(Your goal): In the data that follows, every line containing the word "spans" should be returned.

┌──

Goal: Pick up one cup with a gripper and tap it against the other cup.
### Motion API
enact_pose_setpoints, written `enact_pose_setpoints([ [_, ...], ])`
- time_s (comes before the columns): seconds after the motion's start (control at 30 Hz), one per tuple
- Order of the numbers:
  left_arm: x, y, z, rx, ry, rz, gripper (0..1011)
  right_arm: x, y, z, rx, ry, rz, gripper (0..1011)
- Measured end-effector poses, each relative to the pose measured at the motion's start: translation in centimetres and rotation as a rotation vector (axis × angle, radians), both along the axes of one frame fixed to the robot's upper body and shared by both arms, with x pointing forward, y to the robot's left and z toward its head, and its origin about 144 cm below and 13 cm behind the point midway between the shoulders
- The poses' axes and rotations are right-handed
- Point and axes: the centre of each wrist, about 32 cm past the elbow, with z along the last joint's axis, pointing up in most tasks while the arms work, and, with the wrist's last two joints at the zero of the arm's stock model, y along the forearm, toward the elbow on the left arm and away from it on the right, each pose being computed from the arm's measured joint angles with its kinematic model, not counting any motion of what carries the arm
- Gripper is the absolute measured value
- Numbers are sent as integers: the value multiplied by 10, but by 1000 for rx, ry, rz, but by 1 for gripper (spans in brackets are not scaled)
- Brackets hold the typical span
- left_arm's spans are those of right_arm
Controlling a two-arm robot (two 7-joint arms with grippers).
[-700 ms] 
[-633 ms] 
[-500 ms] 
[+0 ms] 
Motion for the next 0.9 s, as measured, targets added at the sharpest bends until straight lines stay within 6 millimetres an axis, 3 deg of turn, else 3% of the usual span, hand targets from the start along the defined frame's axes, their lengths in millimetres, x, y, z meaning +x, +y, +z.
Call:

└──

(Task response):
- Numbers are sent as integers: the value multiplied by 10, but by 1000 for rx, ry, rz, but by 1 for gripper (spans in brackets are not scaled)
- left_arm's spans are those of right_arm

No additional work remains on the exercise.